According to the article, Hübbe will determine which dancers are laid off, and will inform the dancers in mid January (which is when I believe they return from winter break). It's a sad state of affairs, but not an unexpected one given the poor audience numbers at performances and the plummeting European economic state.
Apparently some of the losses will offset by dancers who are reaching the formal pension age - Thomas Flindt Jeppesen, Jean Lucien Massot and Lesley Culver will all be 40 this year or in 2012 and another dancer in 2013, plus a bunch in 2014. However, clearly some dancers will have to be let go, more if they have to make additional cuts to hire any of the current large crop of apprentices.
My guess will be that given the losses will be absorbed primarily in the corps, especially the women - given that there are fewer men. Also, I have never really understood the ins and outs of contractual issues with non-EU dancers, but I would suspect non-Danish and especially non-EU dancers will be more at risk. Non-EU dancers, in particular, presumably have less protection in terms of job stability and are more expensive due to visas and residence permits. Plus, there has been an influx of non-EU dancers lately, so the younger dancers are more likely to be non-EU. In addition, with the start of the boarding school, there seems to be a significant rise in the number of Danish students progressing through the school and becoming apprentices - thus less of a need to hire outside Denmark and the EU.

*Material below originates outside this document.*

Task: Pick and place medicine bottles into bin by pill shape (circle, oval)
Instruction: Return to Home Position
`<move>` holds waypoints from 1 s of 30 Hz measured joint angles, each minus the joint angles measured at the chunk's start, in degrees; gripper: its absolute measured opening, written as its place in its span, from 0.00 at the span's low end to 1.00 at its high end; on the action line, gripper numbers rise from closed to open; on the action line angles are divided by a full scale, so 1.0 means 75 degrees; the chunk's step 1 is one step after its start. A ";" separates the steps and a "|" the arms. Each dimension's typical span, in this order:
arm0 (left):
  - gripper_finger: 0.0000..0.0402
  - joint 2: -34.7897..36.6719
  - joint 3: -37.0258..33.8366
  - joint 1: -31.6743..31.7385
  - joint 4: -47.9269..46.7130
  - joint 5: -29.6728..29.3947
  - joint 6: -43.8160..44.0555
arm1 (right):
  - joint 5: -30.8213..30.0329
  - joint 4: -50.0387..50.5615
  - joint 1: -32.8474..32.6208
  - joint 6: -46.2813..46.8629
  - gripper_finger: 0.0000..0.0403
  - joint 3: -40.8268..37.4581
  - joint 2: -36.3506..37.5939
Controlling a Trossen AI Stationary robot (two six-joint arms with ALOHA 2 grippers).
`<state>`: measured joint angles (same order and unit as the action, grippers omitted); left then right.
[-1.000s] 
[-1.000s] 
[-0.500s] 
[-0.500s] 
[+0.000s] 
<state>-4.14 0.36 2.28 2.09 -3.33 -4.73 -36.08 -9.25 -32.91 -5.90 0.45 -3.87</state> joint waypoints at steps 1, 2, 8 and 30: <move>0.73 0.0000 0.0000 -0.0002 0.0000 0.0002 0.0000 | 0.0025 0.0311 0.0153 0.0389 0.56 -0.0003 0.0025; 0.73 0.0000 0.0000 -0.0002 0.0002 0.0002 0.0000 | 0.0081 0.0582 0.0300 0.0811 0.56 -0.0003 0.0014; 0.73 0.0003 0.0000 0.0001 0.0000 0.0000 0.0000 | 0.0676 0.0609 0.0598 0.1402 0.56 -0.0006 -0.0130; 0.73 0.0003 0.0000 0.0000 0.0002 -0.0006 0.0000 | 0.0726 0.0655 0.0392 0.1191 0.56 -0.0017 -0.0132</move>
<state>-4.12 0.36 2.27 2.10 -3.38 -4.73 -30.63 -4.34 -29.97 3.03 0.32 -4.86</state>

This issue is touched on in another Politiken article which suggests that the dancers are less than thrilled with how things have been handled. One of the dancers quoted is Josee Howard Bowman, who has danced with the company for many years and is a British citizen (as far as I know). She expresses concern about not being able to stay in Denmark with her husband (principal dancer Andrew Bowman) and two children. I totally feel for her concern about potentially losing her job at the age of 37, but question whether she's at any risk of not being able to stay in Denmark. It would seem unlikely that Bowman would lose his position, so she'd be entitled to stay on as a spouse. Furthermore, as a British citizen, she would be entitled to live and work in Denmark without a visa (though she'd have to secure a residence permit), and I can't see the government refusing a permit given her husband's work, her potential for finding another job (she's done brilliant work with a Pilates program for wounded veterans), having two Danish born children, her EU country passport and her long history in Denmark.
It does suck to be in an unstable position, but unfortunately that's the real world now. It's better to be 20 or 30 something and looking for a job rather than 50 or 60 something. And yes, the timing sucks because the dancers who are laid off won't know before many of the auditions for other companies. However, it seems that if a company wants a dancer, they can often hire outside of auditions.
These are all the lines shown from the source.